Attached are the instructions and a grading rubric.
Some useful resources:
There are a few primary theories of learning that dominate the educational landscape.
Cognitive Learning Theory/Cognitivism
Ivan Pavlov was a Russian scientist who helped to develop the idea of classical conditioning. In his experiments, he found that when dogs were presented with food, they would salivate. Pavlov began to play a bell while providing the dogs’ food, and soon, the dogs began to associate the bell with food. They would salivate when they heard the bell, even if they had not yet received food. In other words, the dogs learned to associate the sound of the bell with food. The dogs were conditioned to expect food at the sound of the bell.
B.F. Skinner helped to define behaviorism and built upon the idea of conditioning. He believed that people are conditioned to repeat behaviors that have good consequences and not to repeat behaviors that have bad consequences (recall positive and negative reinforcement from 5100). When a learner responds directly to a stimulus, he is demonstrating respondent conditioning (similar to Pavlov’s classical conditioning). However, Skinner built upon the idea by pointing out that, at any given moment, a person might behave in a way that was not triggered by any particular stimulus. When a learner’s spontaneous behavior is reinforced, this is called operant conditioning. The emphasis on reinforcement (giving a positive stimulus for desired behavior, and a negative stimulus for undesirable behavior) was one of Skinner’s major contributions to behaviorism and the field of education. Using stimuli and reinforcement to bring about a change in student behavior is called shaping.
Jean Piaget defined himself as an epistemologist, an individual interested in the process of the qualitative development of knowledge. As he says in the introduction of his book Genetic Epistemology: “What the genetic epistemology proposes is discovering the roots of the different varieties of knowledge, since its elementary forms, following to the next levels, including also the scientific knowledge.” Along with the theory of epistemology, Piaget believed that children pass through four periods of mental development.
Lawrence Kohlberg was an American psychologist who built on Piaget’s work and proposed stages of development that describe a person’s moral development throughout his or her lifetime.
In Kohlberg’s model, moral development is the development of an autonomous self, capable of being motivated by abstract principles understood as a kind of “mathematical” solution to conflicts of interests. The teacher’s role is to raise moral issues, let students reason them out and discuss them, and then come to their own conclusion. It is NOT the teacher’s role to try to coerce students into accepting the teacher’s decision.
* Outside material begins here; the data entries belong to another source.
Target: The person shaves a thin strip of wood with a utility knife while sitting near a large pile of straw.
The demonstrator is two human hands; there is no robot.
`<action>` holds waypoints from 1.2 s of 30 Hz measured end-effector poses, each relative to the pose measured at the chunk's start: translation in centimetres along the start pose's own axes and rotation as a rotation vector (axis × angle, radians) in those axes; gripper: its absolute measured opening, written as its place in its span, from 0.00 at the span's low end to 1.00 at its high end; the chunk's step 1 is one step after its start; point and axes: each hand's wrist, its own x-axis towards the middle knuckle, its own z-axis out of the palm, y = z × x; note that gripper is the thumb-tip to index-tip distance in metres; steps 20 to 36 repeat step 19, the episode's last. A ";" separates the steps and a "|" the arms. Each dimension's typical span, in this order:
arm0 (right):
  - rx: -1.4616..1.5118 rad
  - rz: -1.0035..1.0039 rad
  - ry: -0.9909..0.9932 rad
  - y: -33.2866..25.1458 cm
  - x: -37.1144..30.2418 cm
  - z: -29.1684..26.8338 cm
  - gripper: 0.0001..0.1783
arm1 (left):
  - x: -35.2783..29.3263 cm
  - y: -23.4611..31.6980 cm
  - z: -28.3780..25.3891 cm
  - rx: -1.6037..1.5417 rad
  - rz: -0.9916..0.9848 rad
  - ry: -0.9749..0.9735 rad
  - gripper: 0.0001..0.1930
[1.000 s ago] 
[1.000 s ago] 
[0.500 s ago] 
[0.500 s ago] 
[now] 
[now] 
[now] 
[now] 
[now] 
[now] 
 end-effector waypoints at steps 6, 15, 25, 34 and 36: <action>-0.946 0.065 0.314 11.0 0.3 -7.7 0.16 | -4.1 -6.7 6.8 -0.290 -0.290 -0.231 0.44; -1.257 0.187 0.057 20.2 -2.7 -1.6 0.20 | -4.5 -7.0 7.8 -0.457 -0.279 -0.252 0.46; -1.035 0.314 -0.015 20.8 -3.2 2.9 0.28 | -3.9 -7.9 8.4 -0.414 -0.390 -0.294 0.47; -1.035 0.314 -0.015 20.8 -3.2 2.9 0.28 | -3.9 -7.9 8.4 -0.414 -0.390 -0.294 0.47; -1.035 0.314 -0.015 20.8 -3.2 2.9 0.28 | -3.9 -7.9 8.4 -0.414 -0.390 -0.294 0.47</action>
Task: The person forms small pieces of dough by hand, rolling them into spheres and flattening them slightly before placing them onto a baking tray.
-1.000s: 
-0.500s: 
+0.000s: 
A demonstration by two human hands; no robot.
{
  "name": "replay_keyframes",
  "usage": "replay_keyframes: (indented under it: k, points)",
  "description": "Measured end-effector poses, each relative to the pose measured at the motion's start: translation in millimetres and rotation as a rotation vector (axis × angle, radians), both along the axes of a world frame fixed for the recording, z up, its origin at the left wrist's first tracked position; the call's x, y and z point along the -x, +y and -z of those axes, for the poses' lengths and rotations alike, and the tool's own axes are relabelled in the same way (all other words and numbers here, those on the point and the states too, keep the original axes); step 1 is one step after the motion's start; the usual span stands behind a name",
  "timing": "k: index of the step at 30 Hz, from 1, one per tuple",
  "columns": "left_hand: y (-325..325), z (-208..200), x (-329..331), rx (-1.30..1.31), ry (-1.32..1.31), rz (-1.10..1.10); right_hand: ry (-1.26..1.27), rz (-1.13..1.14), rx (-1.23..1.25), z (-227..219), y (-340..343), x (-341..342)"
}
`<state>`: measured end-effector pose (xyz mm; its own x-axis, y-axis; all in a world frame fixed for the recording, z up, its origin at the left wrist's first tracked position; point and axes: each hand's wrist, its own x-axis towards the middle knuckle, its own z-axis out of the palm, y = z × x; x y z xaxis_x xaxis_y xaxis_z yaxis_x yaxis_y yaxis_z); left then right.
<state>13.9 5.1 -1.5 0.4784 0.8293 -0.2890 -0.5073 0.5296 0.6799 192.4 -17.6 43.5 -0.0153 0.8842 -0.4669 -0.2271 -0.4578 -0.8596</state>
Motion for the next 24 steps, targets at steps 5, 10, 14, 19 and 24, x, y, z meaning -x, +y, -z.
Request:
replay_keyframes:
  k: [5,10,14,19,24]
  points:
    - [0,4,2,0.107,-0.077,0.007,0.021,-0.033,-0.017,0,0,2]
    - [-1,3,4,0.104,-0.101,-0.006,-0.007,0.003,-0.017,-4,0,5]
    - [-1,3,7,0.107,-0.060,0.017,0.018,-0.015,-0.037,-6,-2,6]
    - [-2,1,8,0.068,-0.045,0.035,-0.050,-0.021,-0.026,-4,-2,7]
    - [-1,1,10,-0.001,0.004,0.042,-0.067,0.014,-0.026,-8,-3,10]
Kohlberg’s six stages were grouped into three levels: pre-conventional, conventional, and post-conventional.
Level 1: Pre-conventional
Stage 1: Obedience and punishment orientation (How can I avoid punishment?)
Stage 2: Self-interest orientation (What’s in it for me?)
Level 2: Conventional
Stage 3: Interpersonal accord and conformity (The good boy/good girl attitude)
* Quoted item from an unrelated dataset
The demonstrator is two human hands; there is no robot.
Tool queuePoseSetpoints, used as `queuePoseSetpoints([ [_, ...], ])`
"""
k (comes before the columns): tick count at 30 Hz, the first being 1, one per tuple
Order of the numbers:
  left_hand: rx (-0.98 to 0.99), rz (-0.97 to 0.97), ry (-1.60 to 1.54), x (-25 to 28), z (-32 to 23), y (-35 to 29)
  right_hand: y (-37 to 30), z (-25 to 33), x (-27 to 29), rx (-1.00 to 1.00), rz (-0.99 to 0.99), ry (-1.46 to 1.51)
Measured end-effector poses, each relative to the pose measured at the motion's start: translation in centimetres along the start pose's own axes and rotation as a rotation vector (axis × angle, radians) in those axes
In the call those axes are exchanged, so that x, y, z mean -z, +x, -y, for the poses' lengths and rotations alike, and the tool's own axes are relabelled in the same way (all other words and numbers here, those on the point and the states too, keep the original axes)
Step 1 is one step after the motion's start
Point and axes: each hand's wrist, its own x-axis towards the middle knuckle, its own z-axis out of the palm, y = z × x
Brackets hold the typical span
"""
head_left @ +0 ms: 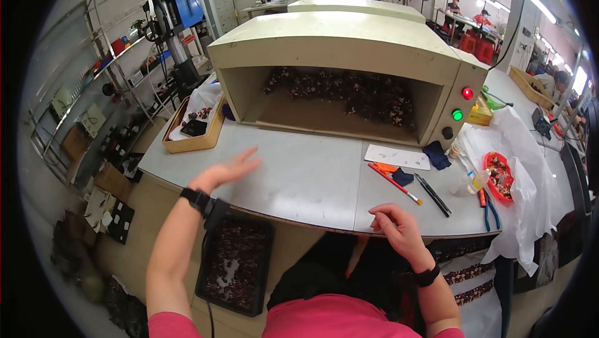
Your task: Applying adhesive and assembling small plastic parts for figurine production, then assisting a colleague with camera equipment.
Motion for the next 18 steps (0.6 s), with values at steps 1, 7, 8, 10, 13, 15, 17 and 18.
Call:
queuePoseSetpoints([
  [1,-0.048,-0.047,-0.126,1.1,-1.5,1.2,0.2,-0.2,-0.3,-0.014,0.006,-0.001],
  [7,-0.161,-0.136,-0.849,4.3,-5.2,9.4,0.6,-0.1,-0.4,-0.073,0.038,-0.034],
  [8,-0.129,-0.151,-0.905,3.9,-5.1,11.0,0.2,-0.2,-0.1,-0.086,-0.003,-0.09],
  [10,-0.023,-0.176,-0.853,3.9,-4.5,15.3,-0.1,-0.6,0.4,-0.091,-0.062,-0.145],
  [13,0.061,-0.24,-0.794,4.7,-3.3,20.4,0.1,-1.1,0.3,-0.016,-0.083,-0.374],
  [15,0.076,-0.442,-0.546,5.6,-3.1,22.8,0.4,-1.6,-0.1,-0.108,-0.223,-0.283],
  [17,0.047,-0.655,-0.501,6.0,-0.5,27.5,0.4,-1.8,0.0,-0.132,-0.197,-0.294],
  [18,0.025,-0.635,-0.479,5.8,0.1,28.5,-0.1,-2.1,0.4,-0.175,-0.231,-0.268],
])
Stage 4: Authority and social-order maintaining orientation (Law and order morality)
Level 3: Post-Conventional
Stage 5: Social contract orientation
Stage 6: Universal ethical
principles (Principled conscience)
Lev Vygotsky was a Russian psychologist and constructivist. His key contribution to learning theory and constructivism was the idea that learning occurs through interaction with one’s environment. He proposed a zone of proximal development (ZPD). The zone of proximal development can be described as the span between what a child can do on his own and what he can do with help from a teacher or a more knowledgeable peer. Teachers who want to apply the ZPD in their classrooms can look for opportunities to provide guided practice to their students, which will help to boost their learning from one plateau to the next. They can also pair more knowledgeable students with less knowledgeable ones for group work so that students have the chance to progress in the ZPD with the help of a peer. Scaffolding should always occur within the learner’s ZPD.
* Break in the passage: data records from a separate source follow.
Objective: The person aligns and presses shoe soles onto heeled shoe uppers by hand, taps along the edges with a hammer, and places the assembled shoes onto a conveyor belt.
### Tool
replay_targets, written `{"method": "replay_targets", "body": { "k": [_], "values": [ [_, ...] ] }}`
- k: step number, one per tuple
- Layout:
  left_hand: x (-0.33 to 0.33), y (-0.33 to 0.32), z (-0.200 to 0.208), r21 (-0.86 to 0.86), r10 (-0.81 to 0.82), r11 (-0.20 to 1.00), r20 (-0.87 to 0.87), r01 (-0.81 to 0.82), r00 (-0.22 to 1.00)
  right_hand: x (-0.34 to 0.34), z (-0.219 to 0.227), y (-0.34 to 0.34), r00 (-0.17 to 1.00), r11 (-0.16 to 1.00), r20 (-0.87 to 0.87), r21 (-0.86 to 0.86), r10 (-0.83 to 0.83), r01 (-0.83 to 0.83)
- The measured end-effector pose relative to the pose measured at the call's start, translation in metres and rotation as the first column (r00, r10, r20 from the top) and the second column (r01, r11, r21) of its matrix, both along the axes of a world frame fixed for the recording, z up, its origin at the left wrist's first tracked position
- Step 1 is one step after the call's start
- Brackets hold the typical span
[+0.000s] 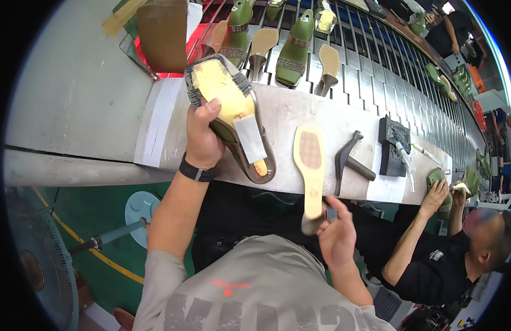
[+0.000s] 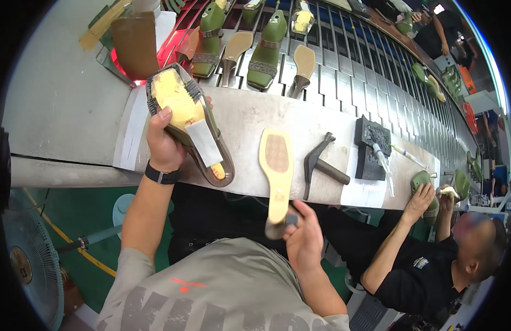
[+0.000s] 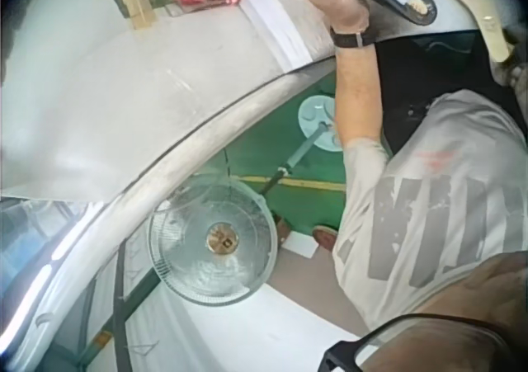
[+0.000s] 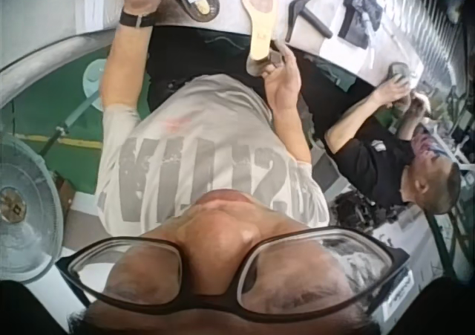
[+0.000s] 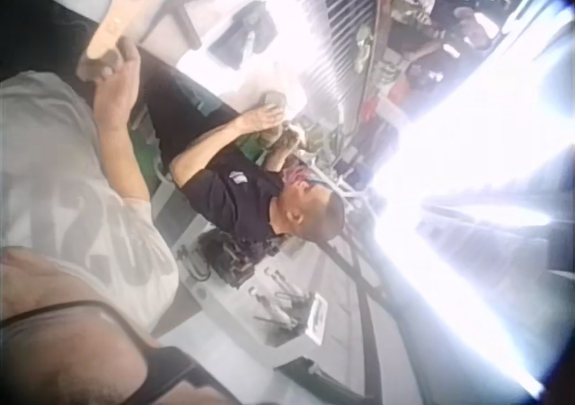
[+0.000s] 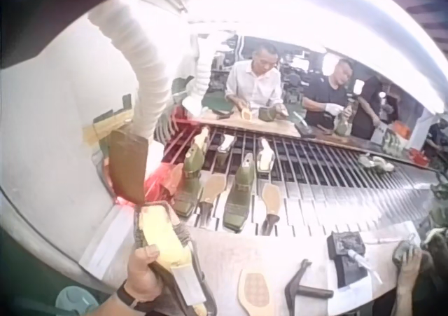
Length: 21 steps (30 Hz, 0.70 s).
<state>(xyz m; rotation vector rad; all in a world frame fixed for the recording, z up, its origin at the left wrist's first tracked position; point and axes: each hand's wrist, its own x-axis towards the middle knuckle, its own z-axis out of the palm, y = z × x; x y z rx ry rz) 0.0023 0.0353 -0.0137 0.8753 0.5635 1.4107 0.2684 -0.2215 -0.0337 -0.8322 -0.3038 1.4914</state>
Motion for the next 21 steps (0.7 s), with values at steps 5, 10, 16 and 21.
{"method": "replay_targets", "body": {
  "k": [5, 10, 16, 21],
  "values": [
    [0.024, -0.012, -0.005, 0.104, -0.190, 0.973, -0.136, 0.204, 0.972, 0.007, 0.018, 0.041, 0.917, 0.945, 0.285, -0.248, 0.280, -0.212],
    [0.021, 0.005, 0.049, 0.065, -0.337, 0.941, 0.129, 0.331, 0.933, 0.018, 0.041, 0.045, 0.924, 0.983, 0.364, 0.091, 0.114, -0.157],
    [0.037, -0.008, 0.084, 0.076, -0.363, 0.928, -0.045, 0.365, 0.931, -0.012, 0.083, 0.067, 0.871, 0.968, 0.491, 0.220, -0.001, -0.123],
    [0.037, -0.014, 0.084, 0.067, -0.378, 0.922, -0.057, 0.381, 0.924, -0.006, 0.087, 0.082, 0.869, 0.969, 0.495, 0.216, -0.001, -0.122]
  ]
}}
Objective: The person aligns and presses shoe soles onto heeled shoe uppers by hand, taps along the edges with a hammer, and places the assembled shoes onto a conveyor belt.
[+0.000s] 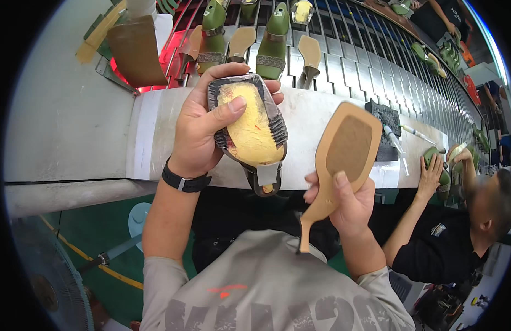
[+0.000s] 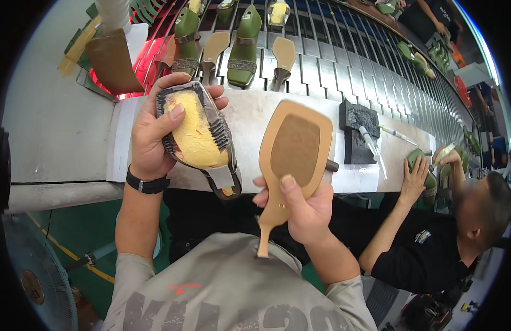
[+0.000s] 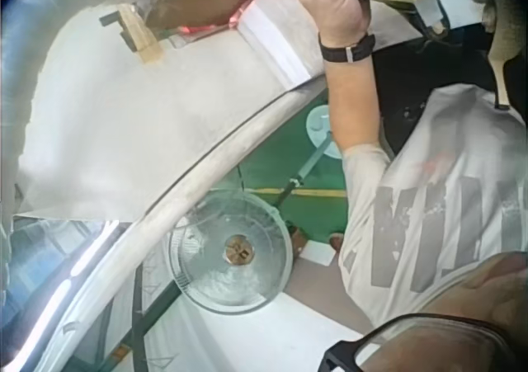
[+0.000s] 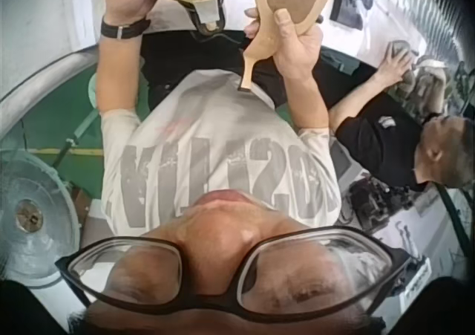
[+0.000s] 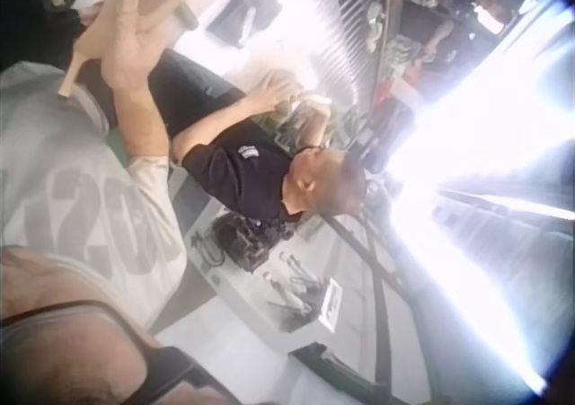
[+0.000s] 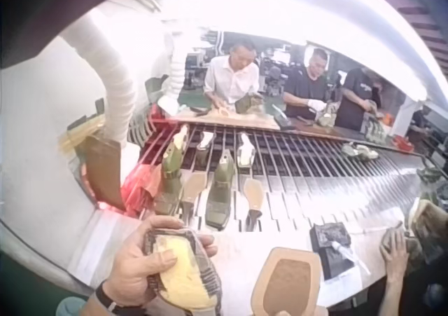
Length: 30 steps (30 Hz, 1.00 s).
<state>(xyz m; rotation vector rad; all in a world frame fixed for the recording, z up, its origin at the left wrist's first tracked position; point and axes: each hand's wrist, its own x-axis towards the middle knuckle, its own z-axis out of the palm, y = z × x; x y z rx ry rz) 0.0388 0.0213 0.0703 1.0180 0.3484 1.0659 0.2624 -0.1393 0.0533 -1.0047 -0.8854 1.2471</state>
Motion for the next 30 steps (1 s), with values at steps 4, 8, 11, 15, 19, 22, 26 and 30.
{"method": "replay_targets", "body": {
  "k": [4, 8, 11, 15, 19, 22, 26, 30],
  "values": [
    [0.001, -0.003, 0.000, 0.019, -0.005, 1.000, -0.020, 0.006, 1.000, -0.010, 0.005, 0.041, 0.995, 0.997, 0.094, -0.067, -0.036, 0.042],
    [0.003, -0.003, -0.002, 0.040, -0.006, 0.999, -0.013, 0.006, 1.000, -0.017, -0.003, 0.071, 0.986, 0.982, 0.087, 0.112, 0.140, -0.149],
    [0.004, -0.003, -0.003, 0.054, 0.013, 0.998, -0.003, -0.013, 1.000, -0.026, -0.001, 0.080, 0.989, 0.985, 0.004, 0.088, 0.149, -0.149],
    [0.003, -0.005, -0.002, 0.031, 0.029, 0.999, 0.017, -0.029, 0.999, -0.023, 0.015, 0.078, 0.975, 0.993, 0.192, 0.033, 0.109, -0.117],
    [-0.001, -0.011, 0.002, -0.051, 0.035, 0.998, 0.008, -0.034, 0.999, -0.003, 0.018, 0.045, 1.000, 0.986, -0.017, -0.169, 0.006, -0.009],
    [0.002, -0.023, 0.011, -0.008, 0.011, 1.000, -0.016, -0.011, 1.000, -0.008, 0.029, 0.014, 0.974, 0.972, -0.059, -0.071, 0.220, -0.224],
    [0.004, -0.036, 0.012, 0.072, -0.064, 0.995, -0.070, 0.069, 0.995, -0.036, 0.047, 0.005, 0.936, 0.929, -0.114, -0.130, 0.332, -0.346],
    [0.002, -0.042, 0.011, -0.046, -0.110, 0.993, 0.050, 0.113, 0.993, -0.043, 0.044, 0.012, 0.944, 0.935, -0.158, -0.162, 0.290, -0.315]
  ]
}}
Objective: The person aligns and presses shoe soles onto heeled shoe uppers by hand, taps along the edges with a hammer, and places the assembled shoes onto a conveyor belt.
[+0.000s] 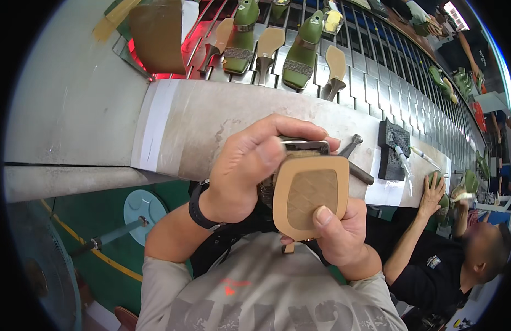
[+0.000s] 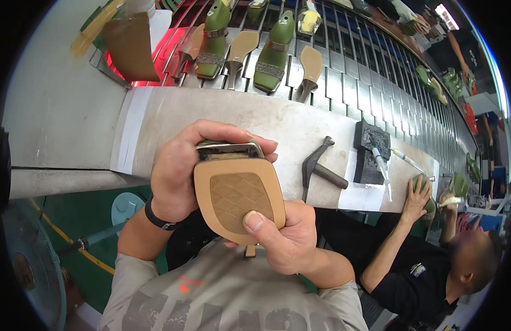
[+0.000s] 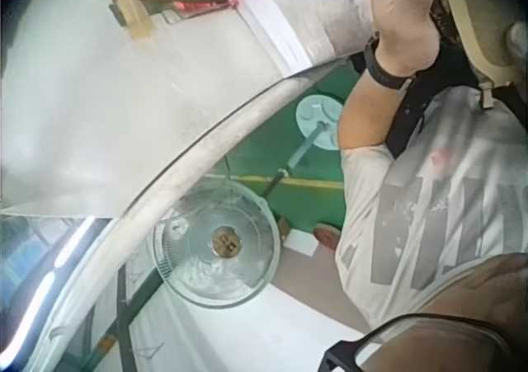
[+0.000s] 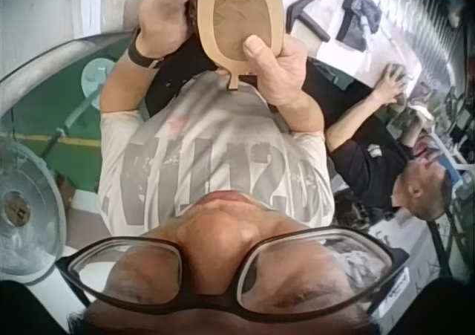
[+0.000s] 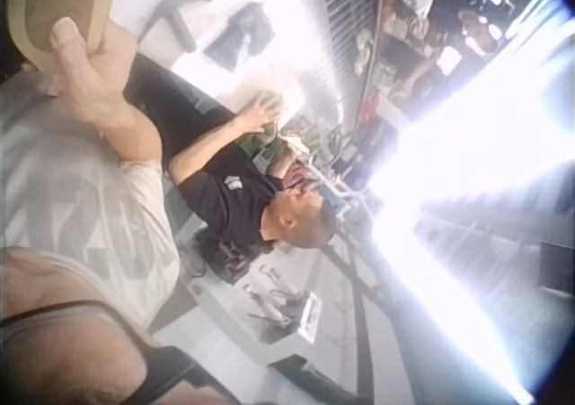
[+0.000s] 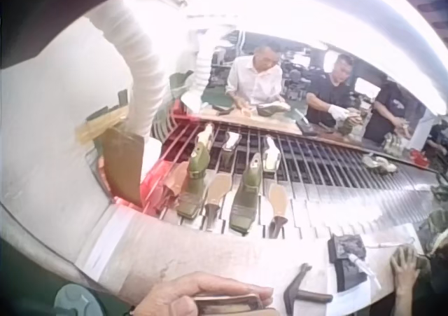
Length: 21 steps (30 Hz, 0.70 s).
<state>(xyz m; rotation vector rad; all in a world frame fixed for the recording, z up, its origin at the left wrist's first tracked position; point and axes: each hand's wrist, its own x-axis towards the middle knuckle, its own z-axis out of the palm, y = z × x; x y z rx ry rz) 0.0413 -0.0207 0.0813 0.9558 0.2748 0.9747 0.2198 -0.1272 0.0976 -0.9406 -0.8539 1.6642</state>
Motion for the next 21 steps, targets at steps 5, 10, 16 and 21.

Erik Erikson (1902 – 1994) is best known for his theory on the social development of human beings. He extended Sigmund Freud’s five stages of development to eight stages of development, adding three stages in adulthood. Each of the eight stages is marked by a conflict. The result of the conflicts is a favorable outcome known as “virtues.” Like Kohlberg’s stages of moral development, Erikson’s theory is particularly applicable to teachers who are seeking to develop the whole child. It can also be helpful in understanding what may motivate learners at a particular developmental stage. To Erikson, the teacher’s role is to help learners understand the central conflict they face at a given developmental stage and encourage learners seeking to develaqwop the key virtue for that stage.